Only one span of the listing below should come back. It runs from the line with "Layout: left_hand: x" through the line with "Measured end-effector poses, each", and each of its lines must be reproduced exactly.

++++ DATA ++++

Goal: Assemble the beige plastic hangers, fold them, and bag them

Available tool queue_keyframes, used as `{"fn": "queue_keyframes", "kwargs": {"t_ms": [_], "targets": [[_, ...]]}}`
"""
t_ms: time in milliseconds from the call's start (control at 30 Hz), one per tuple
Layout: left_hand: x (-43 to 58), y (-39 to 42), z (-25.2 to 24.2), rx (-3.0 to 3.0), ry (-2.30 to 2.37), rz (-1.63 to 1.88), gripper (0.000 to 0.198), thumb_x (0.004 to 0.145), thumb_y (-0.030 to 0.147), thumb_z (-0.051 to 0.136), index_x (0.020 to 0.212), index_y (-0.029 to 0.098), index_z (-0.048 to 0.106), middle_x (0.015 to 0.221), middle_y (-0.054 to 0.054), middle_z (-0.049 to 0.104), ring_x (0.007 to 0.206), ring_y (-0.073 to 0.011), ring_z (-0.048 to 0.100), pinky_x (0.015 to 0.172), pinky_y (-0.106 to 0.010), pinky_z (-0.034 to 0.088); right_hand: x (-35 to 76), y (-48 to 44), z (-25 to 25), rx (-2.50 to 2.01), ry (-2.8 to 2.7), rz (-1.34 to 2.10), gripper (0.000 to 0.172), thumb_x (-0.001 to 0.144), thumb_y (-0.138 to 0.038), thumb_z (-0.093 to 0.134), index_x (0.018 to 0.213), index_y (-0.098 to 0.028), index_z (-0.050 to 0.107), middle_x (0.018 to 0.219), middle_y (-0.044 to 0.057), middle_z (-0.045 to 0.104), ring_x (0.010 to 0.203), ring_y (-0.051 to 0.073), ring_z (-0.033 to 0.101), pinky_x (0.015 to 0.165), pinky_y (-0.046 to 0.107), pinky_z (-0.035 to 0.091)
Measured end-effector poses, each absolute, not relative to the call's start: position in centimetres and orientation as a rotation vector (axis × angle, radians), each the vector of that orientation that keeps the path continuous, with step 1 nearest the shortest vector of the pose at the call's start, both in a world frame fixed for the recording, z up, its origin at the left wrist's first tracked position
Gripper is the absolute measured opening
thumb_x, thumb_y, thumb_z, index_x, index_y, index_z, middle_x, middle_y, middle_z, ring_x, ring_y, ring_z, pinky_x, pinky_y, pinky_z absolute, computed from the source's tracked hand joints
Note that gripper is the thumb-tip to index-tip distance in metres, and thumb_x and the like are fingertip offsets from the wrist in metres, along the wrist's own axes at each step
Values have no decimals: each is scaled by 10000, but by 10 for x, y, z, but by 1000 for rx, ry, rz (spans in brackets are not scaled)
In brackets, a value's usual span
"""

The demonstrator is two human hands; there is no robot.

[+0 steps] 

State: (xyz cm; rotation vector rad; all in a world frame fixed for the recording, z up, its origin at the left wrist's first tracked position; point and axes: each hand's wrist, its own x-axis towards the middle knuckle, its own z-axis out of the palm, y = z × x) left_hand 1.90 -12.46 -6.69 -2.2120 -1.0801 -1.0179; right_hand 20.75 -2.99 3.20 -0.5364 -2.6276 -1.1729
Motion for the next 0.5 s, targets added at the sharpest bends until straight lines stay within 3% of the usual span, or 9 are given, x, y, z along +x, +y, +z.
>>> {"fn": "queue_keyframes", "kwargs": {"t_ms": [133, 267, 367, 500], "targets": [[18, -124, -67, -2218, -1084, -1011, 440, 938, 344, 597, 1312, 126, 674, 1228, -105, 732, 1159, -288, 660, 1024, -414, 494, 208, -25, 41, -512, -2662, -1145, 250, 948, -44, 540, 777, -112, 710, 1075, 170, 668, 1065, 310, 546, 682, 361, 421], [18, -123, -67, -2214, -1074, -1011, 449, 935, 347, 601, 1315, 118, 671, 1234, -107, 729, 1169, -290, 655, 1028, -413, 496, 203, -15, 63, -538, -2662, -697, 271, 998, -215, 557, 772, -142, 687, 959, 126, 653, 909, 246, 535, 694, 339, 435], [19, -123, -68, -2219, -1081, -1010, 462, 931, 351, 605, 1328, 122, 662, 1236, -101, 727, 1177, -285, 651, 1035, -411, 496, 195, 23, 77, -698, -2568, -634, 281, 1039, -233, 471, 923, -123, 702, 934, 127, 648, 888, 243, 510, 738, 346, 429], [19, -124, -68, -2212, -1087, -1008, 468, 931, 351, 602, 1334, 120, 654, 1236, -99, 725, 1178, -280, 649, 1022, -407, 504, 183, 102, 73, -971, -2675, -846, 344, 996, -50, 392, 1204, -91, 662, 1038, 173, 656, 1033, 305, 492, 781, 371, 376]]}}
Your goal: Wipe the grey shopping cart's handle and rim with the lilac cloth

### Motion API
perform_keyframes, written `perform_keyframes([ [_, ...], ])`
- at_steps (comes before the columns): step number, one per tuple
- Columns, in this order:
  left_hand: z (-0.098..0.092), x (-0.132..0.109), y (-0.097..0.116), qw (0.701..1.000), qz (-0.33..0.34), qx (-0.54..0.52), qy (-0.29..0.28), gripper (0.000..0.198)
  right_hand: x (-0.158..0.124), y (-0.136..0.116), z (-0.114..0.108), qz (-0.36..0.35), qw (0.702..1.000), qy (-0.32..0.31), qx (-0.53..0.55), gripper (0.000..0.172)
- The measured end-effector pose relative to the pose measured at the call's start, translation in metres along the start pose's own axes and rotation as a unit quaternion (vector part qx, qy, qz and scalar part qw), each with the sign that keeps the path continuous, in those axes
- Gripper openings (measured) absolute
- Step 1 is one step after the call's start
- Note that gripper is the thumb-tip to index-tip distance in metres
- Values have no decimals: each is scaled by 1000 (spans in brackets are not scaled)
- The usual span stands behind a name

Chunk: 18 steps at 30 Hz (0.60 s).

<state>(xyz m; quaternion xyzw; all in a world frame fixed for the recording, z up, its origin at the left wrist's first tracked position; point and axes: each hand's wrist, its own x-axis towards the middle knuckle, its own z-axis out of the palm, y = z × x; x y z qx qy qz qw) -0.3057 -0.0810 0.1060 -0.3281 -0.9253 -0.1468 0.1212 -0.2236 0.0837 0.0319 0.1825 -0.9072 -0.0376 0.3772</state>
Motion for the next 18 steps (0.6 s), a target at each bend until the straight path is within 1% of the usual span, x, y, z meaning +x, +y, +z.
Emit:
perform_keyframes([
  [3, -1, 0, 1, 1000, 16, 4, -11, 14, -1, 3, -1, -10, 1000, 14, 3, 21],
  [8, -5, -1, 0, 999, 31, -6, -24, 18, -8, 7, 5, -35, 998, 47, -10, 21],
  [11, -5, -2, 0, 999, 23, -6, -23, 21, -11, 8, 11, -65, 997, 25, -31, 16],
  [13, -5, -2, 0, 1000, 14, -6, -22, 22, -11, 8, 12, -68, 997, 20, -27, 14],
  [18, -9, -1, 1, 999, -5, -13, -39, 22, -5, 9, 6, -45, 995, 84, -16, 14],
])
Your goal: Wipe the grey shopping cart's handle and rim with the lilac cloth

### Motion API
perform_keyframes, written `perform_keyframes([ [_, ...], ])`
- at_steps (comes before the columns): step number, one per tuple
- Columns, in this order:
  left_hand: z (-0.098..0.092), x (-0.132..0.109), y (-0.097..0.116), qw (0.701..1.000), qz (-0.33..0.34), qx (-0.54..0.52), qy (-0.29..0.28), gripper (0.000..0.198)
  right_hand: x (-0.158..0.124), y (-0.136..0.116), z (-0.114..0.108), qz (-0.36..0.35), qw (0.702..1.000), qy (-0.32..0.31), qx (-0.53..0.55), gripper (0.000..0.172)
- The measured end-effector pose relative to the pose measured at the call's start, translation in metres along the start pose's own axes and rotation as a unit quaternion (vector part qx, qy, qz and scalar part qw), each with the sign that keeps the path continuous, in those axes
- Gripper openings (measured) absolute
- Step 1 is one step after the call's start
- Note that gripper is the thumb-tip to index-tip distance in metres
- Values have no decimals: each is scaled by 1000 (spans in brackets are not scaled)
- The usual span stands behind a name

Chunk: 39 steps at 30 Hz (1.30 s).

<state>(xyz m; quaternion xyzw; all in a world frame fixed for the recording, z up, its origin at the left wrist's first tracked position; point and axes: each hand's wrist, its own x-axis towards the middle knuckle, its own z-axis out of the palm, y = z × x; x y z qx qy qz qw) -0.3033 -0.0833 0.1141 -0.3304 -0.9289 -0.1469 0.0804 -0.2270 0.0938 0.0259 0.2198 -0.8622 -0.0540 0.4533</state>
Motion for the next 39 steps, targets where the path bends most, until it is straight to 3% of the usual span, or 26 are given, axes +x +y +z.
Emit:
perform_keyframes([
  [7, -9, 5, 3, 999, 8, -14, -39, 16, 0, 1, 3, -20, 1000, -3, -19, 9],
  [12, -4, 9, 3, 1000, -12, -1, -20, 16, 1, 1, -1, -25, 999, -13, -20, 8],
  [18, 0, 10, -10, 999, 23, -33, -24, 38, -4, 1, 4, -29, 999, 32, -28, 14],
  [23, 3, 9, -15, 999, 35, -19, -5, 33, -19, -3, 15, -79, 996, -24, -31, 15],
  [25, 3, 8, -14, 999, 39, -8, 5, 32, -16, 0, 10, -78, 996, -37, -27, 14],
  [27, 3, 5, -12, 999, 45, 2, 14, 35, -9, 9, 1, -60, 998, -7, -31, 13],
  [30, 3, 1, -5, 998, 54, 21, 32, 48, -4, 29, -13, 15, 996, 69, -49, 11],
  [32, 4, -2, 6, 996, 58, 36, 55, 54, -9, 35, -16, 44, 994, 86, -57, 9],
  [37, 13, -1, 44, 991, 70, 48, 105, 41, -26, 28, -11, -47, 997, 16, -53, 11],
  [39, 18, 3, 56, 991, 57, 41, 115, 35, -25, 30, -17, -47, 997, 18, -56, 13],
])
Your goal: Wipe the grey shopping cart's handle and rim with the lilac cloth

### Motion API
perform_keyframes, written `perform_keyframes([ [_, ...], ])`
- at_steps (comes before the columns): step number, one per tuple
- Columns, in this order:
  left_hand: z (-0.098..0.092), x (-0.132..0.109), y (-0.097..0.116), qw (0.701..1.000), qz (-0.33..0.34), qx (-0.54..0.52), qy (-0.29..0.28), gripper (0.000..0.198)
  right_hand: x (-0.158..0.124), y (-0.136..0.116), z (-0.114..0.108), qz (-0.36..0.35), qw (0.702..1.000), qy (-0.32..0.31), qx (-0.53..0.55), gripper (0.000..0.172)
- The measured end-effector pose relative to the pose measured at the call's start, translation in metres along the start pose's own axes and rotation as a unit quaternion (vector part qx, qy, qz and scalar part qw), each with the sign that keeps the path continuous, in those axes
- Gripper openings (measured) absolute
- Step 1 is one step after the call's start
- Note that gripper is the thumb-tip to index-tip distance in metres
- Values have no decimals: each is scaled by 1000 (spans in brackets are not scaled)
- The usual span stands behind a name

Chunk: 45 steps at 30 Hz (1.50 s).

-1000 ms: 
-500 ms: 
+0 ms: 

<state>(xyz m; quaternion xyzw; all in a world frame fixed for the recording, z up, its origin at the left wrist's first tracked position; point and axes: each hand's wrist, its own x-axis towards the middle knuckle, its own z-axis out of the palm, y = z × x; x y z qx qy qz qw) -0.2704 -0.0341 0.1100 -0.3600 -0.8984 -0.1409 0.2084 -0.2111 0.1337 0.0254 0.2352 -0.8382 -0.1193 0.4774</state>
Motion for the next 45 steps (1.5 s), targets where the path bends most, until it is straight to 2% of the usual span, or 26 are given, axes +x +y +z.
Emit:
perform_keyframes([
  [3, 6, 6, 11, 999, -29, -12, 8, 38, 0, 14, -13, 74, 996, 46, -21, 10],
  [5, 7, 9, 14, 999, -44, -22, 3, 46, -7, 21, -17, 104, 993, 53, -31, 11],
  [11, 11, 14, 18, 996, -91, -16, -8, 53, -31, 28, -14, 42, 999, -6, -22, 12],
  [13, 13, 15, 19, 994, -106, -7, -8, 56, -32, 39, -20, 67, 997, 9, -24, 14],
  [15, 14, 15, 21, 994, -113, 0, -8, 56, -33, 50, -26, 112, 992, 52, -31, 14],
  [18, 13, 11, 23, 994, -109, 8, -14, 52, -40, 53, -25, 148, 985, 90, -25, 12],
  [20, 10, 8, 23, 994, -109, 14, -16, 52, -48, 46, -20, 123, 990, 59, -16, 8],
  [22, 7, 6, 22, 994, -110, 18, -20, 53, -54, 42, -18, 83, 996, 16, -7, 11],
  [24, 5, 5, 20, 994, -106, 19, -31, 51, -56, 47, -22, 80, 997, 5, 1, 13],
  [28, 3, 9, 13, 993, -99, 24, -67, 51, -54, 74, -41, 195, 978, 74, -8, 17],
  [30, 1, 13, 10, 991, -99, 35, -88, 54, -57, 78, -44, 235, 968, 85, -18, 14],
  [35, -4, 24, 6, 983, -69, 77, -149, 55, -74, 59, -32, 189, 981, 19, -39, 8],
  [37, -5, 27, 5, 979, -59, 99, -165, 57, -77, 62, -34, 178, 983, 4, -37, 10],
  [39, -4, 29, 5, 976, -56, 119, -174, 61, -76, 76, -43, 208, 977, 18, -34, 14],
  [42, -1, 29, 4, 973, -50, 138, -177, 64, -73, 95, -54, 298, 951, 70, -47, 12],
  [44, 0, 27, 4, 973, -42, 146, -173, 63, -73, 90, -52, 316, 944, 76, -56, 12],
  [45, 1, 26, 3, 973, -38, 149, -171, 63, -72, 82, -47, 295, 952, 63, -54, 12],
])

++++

[SOLUTION TO THIS PROBLEM]:
Layout: left_hand: x (-43 to 58), y (-39 to 42), z (-25.2 to 24.2), rx (-3.0 to 3.0), ry (-2.30 to 2.37), rz (-1.63 to 1.88), gripper (0.000 to 0.198), thumb_x (0.004 to 0.145), thumb_y (-0.030 to 0.147), thumb_z (-0.051 to 0.136), index_x (0.020 to 0.212), index_y (-0.029 to 0.098), index_z (-0.048 to 0.106), middle_x (0.015 to 0.221), middle_y (-0.054 to 0.054), middle_z (-0.049 to 0.104), ring_x (0.007 to 0.206), ring_y (-0.073 to 0.011), ring_z (-0.048 to 0.100), pinky_x (0.015 to 0.172), pinky_y (-0.106 to 0.010), pinky_z (-0.034 to 0.088); right_hand: x (-35 to 76), y (-48 to 44), z (-25 to 25), rx (-2.50 to 2.01), ry (-2.8 to 2.7), rz (-1.34 to 2.10), gripper (0.000 to 0.172), thumb_x (-0.001 to 0.144), thumb_y (-0.138 to 0.038), thumb_z (-0.093 to 0.134), index_x (0.018 to 0.213), index_y (-0.098 to 0.028), index_z (-0.050 to 0.107), middle_x (0.018 to 0.219), middle_y (-0.044 to 0.057), middle_z (-0.045 to 0.104), ring_x (0.010 to 0.203), ring_y (-0.051 to 0.073), ring_z (-0.033 to 0.101), pinky_x (0.015 to 0.165), pinky_y (-0.046 to 0.107), pinky_z (-0.035 to 0.091)
Measured end-effector poses, each absolute, not relative to the call's start: position in centimetres and orientation as a rotation vector (axis × angle, radians), each the vector of that orientation that keeps the path continuous, with step 1 nearest the shortest vector of the pose at the call's start, both in a world frame fixed for the recording, z up, its origin at the left wrist's first tracked position

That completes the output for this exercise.